● TASK STATEMENT:
Look below for the line containing "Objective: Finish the" and the line containing "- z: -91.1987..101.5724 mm"; repeat exactly those two lines and all lines between them, and nothing else.

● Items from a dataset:
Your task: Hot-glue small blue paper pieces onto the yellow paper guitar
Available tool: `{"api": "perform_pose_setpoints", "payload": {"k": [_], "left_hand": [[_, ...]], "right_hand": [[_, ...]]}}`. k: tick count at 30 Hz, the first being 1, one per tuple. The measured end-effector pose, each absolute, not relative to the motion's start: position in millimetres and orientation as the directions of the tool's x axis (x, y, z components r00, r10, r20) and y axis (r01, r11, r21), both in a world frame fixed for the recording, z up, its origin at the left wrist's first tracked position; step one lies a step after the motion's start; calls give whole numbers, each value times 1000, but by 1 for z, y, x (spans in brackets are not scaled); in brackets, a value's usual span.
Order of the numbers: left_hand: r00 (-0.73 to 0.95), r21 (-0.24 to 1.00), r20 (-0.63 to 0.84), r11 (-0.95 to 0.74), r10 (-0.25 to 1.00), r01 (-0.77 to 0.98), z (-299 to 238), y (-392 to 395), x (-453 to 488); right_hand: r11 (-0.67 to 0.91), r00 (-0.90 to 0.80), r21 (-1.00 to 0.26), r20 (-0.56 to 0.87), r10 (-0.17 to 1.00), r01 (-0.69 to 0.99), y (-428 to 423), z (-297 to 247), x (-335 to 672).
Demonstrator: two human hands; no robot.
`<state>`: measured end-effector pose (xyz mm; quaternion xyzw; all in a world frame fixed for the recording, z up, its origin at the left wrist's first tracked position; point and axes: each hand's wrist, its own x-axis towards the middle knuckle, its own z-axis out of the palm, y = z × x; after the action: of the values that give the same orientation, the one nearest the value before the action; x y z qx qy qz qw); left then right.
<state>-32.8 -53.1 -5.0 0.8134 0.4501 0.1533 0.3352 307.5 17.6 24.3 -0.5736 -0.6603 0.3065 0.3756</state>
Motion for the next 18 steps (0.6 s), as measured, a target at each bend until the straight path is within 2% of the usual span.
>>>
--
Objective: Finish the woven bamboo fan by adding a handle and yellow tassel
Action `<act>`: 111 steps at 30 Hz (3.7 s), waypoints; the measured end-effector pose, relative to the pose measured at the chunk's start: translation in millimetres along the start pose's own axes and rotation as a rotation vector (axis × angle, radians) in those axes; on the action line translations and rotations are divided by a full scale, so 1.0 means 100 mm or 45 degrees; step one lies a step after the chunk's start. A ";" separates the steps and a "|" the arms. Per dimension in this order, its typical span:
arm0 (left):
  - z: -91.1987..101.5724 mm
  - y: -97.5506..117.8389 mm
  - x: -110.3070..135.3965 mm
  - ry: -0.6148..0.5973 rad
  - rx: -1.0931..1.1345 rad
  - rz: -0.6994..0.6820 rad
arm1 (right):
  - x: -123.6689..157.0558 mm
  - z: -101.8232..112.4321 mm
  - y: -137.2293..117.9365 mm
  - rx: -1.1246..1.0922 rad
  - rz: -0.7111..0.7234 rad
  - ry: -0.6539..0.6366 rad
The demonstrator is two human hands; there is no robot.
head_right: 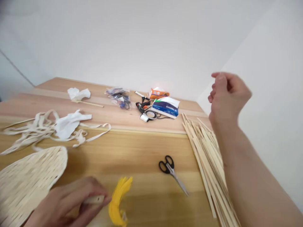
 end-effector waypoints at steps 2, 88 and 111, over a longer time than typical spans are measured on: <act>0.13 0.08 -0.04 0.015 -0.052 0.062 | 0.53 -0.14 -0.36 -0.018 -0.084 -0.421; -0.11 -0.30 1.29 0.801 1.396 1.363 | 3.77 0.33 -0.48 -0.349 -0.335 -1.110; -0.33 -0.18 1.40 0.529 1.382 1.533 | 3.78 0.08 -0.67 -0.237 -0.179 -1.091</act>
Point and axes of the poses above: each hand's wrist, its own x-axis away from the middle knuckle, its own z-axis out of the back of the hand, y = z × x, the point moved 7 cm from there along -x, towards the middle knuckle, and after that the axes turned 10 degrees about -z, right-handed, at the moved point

● SOLUTION:
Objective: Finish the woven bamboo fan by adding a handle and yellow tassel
Action `<act>`: 111 steps at 30 Hz (3.7 s), waypoints; the measured end-effector pose, relative to the pose measured at the chunk's start: translation in millimetres along the start pose's own axes and rotation as a rotation vector (axis × angle, radians) in those axes; on the action line translations and rotations are divided by a full scale, so 1.0 means 100 mm or 45 degrees; step one lies a step after the chunk's start. A ";" separates the steps and a "|" the arms. Per dimension in this order, its typical span:
arm0 (left):
  - z: -91.1987..101.5724 mm

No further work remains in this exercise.